Exports of Robusta reached 1.5 million tonnes worth $3.2 billion. Arabica exports amounted to 41,500 tonnes in volume and $169 million in value.
Roasted and soluble coffee exports were about 90,000 tonnes earning $510 million. This equals to 5.4 per cent in volume and 12.5 per cent in value of overall coffee exports in the 2022-23 crop year.
In 2022/23, Germany was the largest coffee export market of Vietnam with 219,000 tonnes, followed by Italy with 156,000 tonnes, the US with 143,000 tonnes, Japan with 112,000 tonnes, Russia with 107,000 tonnes, Spain with 100,000 tonnes, Belgium with 73,000 tonnes, and Algeria with 64,000 tonnes.
The UK-Vietnam Free Trade Agreement and the UK’s participation in the Comprehensive and Progressive Agreement for Trans-Pacific Partnership have been creating additional competitive advantages for Vietnamese coffee in the market, said Nguyen Canh Cuong, trade counsellor at Vietnams’s Embassy to the UK, quoted by VNS.
Over the past five months of 2023, the UK imported nearly 20,000 tonnes of coffee from Vietnam.

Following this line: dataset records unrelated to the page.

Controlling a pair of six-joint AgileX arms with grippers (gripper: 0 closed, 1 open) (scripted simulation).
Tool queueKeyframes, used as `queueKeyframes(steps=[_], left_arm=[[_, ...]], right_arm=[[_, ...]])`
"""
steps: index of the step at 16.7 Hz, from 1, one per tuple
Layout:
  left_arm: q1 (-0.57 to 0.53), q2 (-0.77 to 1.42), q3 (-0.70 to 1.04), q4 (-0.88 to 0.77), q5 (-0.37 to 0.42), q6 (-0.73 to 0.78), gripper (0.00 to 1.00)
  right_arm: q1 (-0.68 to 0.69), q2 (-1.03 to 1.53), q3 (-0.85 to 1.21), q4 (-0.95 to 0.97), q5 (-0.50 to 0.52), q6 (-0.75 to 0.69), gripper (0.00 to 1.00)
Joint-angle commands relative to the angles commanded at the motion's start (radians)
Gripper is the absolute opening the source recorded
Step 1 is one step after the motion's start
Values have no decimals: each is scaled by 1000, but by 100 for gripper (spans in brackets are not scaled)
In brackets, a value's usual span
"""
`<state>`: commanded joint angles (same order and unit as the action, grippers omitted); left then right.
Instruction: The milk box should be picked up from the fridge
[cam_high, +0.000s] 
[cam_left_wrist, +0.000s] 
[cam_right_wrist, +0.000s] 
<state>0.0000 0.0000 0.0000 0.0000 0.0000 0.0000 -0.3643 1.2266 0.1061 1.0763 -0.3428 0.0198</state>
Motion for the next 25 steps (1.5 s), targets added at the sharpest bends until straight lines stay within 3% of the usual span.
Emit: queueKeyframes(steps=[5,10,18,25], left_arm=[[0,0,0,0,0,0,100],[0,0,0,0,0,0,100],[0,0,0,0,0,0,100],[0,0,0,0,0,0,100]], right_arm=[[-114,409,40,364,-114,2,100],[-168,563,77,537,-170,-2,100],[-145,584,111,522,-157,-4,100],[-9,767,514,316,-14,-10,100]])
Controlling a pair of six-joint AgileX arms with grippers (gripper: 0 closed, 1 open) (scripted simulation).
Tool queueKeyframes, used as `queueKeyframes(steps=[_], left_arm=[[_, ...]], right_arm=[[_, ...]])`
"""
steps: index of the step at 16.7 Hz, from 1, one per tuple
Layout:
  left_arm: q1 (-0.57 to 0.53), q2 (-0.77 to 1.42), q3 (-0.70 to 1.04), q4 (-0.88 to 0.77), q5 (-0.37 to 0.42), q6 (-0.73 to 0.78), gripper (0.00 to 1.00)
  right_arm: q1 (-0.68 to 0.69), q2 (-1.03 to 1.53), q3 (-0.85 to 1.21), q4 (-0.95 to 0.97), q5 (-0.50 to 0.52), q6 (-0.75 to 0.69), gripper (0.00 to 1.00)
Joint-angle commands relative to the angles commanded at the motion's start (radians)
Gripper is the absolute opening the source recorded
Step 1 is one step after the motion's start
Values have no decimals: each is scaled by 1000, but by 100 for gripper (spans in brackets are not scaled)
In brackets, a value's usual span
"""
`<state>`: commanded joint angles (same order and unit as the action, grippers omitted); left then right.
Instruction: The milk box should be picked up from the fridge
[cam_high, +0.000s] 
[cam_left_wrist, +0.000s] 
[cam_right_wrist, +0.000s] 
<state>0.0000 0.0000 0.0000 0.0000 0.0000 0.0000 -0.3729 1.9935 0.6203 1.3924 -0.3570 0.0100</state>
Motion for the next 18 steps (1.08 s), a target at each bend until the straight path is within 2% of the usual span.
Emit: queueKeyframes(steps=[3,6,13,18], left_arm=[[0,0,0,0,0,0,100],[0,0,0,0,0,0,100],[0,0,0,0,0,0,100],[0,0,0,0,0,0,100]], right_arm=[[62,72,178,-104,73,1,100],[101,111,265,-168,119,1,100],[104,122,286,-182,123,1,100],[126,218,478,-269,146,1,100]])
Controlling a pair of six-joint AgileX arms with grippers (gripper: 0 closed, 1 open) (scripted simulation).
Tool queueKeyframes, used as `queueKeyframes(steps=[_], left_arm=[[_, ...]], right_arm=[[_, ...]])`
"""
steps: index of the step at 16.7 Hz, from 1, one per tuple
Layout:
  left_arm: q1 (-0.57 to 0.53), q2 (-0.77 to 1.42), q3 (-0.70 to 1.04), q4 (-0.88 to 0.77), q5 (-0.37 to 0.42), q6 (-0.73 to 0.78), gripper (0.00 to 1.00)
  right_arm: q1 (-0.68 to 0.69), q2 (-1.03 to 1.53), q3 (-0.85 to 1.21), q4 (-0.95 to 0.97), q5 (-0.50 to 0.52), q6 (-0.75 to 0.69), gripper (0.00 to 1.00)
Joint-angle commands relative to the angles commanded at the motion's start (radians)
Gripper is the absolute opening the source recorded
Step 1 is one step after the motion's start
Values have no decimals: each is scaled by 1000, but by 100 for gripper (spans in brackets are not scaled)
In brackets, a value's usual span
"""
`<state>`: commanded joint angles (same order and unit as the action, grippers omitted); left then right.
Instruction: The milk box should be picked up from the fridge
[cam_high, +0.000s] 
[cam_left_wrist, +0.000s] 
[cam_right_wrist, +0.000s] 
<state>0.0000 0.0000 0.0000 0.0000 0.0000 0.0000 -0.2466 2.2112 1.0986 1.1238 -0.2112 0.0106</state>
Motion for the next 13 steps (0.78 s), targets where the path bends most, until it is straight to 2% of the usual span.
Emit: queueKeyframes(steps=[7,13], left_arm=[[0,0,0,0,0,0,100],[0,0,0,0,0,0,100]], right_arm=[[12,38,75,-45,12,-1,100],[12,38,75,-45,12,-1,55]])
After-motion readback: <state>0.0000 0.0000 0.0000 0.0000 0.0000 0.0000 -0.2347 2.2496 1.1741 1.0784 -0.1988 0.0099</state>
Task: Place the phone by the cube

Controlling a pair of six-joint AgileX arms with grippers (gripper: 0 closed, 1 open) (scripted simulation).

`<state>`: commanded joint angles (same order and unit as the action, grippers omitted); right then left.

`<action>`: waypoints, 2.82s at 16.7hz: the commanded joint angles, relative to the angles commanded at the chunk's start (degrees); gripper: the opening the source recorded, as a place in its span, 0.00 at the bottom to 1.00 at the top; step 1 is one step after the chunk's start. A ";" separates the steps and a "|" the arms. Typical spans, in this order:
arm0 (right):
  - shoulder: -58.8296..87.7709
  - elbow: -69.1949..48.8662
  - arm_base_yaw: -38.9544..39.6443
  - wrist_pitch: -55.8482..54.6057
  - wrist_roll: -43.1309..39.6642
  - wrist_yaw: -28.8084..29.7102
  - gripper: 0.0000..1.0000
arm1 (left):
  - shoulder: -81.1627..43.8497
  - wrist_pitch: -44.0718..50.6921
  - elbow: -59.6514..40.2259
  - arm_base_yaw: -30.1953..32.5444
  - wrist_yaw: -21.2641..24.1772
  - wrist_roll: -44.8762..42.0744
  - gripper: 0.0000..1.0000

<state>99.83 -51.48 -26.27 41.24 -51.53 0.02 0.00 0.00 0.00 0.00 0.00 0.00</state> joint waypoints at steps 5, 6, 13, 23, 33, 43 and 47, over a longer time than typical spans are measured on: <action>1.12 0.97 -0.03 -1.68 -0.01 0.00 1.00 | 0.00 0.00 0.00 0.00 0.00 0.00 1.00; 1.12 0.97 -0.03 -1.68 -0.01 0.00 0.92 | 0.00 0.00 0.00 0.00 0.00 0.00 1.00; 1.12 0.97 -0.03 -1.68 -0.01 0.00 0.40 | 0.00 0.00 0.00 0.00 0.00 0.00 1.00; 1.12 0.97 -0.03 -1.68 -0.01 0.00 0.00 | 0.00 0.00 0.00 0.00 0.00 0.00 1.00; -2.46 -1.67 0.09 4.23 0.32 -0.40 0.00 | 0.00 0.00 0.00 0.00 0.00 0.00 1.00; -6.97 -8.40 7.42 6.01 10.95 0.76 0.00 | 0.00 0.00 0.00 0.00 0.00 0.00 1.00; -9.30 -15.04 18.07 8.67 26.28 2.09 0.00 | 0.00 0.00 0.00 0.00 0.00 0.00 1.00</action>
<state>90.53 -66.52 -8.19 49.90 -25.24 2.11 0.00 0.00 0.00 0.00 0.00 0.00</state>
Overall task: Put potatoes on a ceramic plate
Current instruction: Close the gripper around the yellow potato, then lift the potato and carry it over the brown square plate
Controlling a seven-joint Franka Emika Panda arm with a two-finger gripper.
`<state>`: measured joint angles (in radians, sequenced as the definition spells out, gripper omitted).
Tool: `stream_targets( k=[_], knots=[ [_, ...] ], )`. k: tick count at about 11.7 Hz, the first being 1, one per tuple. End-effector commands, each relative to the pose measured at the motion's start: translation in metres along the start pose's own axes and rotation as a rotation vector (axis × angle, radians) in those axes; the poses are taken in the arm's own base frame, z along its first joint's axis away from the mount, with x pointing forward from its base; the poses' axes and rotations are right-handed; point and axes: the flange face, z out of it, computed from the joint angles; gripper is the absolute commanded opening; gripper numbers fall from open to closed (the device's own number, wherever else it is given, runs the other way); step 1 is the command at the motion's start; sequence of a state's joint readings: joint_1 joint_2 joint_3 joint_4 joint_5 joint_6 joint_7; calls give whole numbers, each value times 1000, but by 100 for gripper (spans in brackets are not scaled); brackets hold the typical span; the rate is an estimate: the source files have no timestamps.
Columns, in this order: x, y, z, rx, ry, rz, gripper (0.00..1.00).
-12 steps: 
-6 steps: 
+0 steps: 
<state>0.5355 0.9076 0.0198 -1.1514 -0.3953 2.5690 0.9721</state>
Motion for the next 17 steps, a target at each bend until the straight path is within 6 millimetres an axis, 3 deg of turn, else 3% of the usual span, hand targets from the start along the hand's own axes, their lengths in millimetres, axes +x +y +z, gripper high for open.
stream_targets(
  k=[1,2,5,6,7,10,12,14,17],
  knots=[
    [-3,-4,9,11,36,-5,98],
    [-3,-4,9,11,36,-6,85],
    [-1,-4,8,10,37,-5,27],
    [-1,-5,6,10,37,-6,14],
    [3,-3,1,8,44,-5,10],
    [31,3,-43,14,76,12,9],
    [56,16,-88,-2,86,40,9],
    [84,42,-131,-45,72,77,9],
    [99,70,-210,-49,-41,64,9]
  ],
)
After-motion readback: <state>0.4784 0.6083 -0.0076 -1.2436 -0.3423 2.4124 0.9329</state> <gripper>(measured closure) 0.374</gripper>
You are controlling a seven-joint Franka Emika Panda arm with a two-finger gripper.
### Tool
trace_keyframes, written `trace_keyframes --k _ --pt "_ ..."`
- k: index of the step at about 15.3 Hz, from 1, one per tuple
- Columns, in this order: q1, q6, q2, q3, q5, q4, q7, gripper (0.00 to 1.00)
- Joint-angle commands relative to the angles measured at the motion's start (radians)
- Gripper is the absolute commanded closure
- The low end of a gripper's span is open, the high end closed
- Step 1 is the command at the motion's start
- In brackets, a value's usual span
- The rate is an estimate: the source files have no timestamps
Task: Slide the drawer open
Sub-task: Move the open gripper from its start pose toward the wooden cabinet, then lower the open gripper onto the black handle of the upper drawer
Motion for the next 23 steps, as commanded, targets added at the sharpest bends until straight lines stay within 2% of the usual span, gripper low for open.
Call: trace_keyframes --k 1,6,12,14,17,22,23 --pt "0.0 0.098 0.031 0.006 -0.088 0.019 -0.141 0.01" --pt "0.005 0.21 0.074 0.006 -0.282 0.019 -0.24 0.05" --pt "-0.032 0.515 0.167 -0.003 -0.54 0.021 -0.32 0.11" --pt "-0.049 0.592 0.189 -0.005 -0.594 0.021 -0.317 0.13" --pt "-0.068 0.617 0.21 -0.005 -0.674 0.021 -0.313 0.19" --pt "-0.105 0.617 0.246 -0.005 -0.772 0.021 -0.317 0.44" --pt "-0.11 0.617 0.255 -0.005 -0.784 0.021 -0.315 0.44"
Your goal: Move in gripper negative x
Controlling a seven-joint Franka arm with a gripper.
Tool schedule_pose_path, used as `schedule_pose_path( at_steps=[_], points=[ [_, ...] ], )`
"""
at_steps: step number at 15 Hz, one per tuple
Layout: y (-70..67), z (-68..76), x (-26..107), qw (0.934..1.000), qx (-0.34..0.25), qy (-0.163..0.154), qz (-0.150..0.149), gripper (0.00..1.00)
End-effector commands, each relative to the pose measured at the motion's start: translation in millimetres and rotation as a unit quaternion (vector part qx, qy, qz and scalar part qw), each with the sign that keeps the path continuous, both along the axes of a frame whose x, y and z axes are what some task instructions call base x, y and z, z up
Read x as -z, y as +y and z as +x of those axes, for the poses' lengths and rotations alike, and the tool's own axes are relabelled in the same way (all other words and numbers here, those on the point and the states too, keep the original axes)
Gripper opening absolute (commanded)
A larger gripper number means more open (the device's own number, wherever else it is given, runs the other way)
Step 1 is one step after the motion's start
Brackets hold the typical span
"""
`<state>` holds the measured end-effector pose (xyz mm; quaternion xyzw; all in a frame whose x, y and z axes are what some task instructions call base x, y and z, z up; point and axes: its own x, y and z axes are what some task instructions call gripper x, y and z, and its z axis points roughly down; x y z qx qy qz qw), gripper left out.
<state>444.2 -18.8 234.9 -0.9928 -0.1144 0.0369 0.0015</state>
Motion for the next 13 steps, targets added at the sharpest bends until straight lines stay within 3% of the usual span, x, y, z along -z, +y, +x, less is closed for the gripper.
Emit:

The export price of Vietnamese coffee to the UK was 13.7 per cent higher than the general export price of Vietnamese coffee in the period.
Experts said the UK market is very competitive with imports from many countries. To keep stability in coffee exports to the UK, the Vietnamese coffee industry needed to meet increasingly stringent requirements as well as the consumer tastes of the British people, said VNS.